Just how quickly can a disease spread across the globe through international air travel? That's the focus of a new study from the Massachusetts Institute of Technology (MIT) that was published in the journal PLoS One last week.

Researchers at MIT's Department of Civil and Environmental Engineering (CEE) created a new model that explores which of the United States' 40 largest International Airports would be the most likely to spread a disease in the event of an outbreak in the cities they serve. The engineers factored in the airports' geographic locations, passengers' travel patterns, wait times and the interactions between airports to come up with their results.

"Our work is the first to look at the spatial spreading of contagion processes at early times, and to propose a predictor for which 'nodes' -- in this case, airports -- will lead to more aggressive spatial spreading," said Ruben Juanes, the ARCO Associate Professor in Energy Studies in CEE. "The findings could form the basis for an initial evaluation of vaccine allocation strategies in the event of an outbreak, and could inform national security agencies of the most vulnerable pathways for biological attacks in a densely-connected world."

While several of the nation's largest airports made the list, researchers said they were surprised that an airport's ranking wasn't necessarily tied to its size or passenger numbers.

Honolulu, for example, ranked third, even though it handles 30 percent less traffic than the No. 1 airport on the list: John F. Kennedy International Airport in New York. Researchers attribute this to Honolulu's location within the air traffic network, sitting as it does in the Pacific with connections to distant, large and well-connected hubs on both sides of the ocean.

Conversely, the world's busiest airport, Hartsfield-Jackson Atlanta International Airport, ranked No. 8 on the list of potential disease propagators.

Other airports MIT found that were likely to spread disease include Los Angeles (No. 2), San Francisco (No. 4), Newark (No. 5), Chicago O'Hare (No. 6), Washington Dulles (No. 7), Miami (No. 9) and Dallas/Fort Worth (No. 10).

Scares over the past decade like the SARS outbreak in 2003, which spread to 37 countries, and the H1N1 flu virus epidemic in 2009, which spread to over 70 countries, showed just how quickly a disease can disperse through international air travel.

The MIT researchers say their new model will help public health officials contain diseases before an outbreak occurs. Professor Yamir Moreno of the University of Zaragoza, who studies complex networks and spreading patterns of epidemics, agrees.

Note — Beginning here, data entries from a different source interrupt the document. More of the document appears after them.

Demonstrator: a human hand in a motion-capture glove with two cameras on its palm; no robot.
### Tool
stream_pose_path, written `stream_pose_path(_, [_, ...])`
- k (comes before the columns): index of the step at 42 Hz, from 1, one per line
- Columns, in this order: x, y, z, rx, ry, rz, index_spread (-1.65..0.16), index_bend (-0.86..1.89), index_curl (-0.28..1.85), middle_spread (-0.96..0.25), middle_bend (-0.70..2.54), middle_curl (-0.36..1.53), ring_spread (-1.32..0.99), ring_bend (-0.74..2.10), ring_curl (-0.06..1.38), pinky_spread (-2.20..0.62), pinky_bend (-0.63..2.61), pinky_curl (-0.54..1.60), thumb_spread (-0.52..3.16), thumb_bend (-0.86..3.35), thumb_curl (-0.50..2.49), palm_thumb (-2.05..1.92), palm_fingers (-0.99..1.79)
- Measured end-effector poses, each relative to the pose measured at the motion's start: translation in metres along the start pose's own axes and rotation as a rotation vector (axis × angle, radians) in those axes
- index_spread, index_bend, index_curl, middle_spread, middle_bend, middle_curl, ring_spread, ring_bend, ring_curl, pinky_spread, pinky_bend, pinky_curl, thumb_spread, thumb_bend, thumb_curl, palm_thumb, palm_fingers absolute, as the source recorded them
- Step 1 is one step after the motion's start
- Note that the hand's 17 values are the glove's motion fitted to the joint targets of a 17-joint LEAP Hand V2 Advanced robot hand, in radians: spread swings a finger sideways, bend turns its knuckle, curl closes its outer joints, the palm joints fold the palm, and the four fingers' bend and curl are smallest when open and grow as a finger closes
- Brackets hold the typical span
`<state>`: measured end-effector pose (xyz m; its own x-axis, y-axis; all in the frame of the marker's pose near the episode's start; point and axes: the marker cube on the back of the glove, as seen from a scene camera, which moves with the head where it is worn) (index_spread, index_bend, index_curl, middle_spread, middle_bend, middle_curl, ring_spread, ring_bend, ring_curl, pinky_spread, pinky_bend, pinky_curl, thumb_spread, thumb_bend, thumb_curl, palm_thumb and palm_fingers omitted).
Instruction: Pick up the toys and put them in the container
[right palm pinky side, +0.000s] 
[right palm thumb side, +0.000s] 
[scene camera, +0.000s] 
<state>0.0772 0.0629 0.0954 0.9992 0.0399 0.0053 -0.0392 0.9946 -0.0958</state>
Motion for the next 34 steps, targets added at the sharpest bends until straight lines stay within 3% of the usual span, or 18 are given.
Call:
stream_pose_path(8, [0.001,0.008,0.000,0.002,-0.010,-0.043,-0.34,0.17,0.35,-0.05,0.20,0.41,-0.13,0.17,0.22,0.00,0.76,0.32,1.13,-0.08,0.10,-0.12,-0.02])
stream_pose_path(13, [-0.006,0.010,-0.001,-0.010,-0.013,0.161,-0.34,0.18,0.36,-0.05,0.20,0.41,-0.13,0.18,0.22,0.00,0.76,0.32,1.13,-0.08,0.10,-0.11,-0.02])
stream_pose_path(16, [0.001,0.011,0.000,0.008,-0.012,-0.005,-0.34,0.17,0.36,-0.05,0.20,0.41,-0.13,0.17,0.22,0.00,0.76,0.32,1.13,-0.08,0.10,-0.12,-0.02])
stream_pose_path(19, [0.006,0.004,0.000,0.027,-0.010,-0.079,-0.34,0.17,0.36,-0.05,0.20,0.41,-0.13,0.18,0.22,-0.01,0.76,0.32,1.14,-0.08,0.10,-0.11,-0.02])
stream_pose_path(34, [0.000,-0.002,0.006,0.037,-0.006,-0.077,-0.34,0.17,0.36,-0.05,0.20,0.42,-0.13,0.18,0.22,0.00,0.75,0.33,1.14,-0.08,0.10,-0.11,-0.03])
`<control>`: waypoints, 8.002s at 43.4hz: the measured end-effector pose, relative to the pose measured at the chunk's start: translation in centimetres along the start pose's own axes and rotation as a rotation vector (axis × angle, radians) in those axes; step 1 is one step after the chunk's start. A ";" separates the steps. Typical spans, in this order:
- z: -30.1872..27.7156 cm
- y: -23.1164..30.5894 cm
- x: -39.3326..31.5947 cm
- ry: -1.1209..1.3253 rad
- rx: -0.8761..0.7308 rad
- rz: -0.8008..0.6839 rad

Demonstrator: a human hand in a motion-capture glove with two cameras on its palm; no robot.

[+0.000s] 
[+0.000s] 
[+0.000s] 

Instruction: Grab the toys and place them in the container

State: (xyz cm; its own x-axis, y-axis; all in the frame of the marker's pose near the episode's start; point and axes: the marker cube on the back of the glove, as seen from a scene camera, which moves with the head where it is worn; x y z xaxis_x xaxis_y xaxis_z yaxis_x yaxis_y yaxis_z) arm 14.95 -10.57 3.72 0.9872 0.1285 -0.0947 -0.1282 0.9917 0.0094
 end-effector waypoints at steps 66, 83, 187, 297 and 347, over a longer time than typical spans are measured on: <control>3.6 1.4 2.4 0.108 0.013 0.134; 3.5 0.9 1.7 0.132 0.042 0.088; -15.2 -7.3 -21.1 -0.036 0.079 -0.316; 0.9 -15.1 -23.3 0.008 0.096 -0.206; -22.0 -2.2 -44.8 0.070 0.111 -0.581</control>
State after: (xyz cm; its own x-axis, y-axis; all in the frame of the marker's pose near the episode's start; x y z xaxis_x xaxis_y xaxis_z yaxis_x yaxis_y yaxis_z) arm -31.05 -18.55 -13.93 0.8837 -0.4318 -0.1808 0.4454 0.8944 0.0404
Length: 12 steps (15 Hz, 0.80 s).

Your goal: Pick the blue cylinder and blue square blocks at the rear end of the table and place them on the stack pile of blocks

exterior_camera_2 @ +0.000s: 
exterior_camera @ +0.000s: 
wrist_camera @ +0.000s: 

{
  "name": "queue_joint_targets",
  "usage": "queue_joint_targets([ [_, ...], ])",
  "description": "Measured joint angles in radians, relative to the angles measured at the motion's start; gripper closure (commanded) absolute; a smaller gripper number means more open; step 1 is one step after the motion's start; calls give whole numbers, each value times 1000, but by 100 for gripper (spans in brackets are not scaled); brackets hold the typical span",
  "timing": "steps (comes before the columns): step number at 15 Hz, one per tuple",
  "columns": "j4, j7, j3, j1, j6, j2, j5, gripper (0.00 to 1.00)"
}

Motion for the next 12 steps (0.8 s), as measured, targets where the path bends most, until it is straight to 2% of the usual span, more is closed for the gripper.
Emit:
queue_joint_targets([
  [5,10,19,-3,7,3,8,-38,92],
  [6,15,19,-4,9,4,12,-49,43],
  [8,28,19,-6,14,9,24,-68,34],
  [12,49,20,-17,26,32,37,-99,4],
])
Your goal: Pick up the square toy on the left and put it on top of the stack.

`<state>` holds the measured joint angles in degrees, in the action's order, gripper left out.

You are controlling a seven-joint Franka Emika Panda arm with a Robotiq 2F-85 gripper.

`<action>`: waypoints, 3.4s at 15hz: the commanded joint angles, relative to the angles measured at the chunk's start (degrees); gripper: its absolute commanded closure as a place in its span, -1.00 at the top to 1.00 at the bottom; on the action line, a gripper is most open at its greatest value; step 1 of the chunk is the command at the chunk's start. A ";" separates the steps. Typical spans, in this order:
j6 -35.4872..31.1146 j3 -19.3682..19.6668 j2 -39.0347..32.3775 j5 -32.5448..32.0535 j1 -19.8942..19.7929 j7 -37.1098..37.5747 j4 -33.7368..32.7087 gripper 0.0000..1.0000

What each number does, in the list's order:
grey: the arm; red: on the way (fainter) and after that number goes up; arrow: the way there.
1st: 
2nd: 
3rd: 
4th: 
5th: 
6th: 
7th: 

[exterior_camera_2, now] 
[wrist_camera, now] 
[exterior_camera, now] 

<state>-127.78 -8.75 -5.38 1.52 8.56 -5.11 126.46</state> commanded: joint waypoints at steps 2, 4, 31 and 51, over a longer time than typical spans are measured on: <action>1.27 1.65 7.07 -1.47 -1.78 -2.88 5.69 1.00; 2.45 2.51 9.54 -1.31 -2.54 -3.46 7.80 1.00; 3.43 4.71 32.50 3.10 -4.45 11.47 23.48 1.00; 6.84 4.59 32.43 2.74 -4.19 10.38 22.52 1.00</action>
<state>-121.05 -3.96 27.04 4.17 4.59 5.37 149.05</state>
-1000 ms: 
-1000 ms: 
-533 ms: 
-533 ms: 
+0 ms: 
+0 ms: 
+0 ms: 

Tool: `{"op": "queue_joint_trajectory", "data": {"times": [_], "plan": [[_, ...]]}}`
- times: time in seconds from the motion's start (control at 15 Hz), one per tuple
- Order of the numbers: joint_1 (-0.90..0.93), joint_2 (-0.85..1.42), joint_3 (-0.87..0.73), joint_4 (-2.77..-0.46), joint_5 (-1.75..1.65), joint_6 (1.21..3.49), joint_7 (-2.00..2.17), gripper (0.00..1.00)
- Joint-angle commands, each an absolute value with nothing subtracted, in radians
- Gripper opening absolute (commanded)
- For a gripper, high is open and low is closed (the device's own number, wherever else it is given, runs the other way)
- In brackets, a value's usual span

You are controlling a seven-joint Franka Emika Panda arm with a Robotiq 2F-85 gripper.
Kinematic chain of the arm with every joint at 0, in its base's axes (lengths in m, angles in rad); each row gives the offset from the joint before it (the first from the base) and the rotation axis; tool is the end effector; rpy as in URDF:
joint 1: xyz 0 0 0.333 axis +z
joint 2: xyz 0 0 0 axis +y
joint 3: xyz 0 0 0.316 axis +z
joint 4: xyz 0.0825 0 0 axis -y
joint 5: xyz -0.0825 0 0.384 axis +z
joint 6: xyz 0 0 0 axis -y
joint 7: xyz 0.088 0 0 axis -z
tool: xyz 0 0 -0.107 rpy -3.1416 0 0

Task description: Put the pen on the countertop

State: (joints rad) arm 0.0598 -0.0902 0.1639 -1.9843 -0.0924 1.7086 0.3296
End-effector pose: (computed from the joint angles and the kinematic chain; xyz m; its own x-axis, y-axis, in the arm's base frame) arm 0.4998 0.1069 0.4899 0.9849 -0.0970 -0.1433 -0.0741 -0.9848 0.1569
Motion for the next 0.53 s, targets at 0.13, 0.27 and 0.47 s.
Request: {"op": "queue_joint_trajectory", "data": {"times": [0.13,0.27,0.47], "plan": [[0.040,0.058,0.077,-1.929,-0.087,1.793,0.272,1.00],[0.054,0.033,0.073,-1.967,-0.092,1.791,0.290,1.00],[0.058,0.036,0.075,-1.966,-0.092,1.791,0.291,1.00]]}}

"Nowadays, one of the most ambitious scientific goals is to predict how different processes of great economic and societal impact evolve as time goes on. We are currently capable of modeling with some detail real disease outbreaks, but we are less effective when it comes to identifying new countermeasures to minimize the impact of an emerging disease," Moreno said. "The work done by the MIT team paves the way to find new containment strategies, as the newly developed measure of influential spreading allows for a better comprehension of the spatiotemporal patterns characterizing the initial stages of a disease outbreak."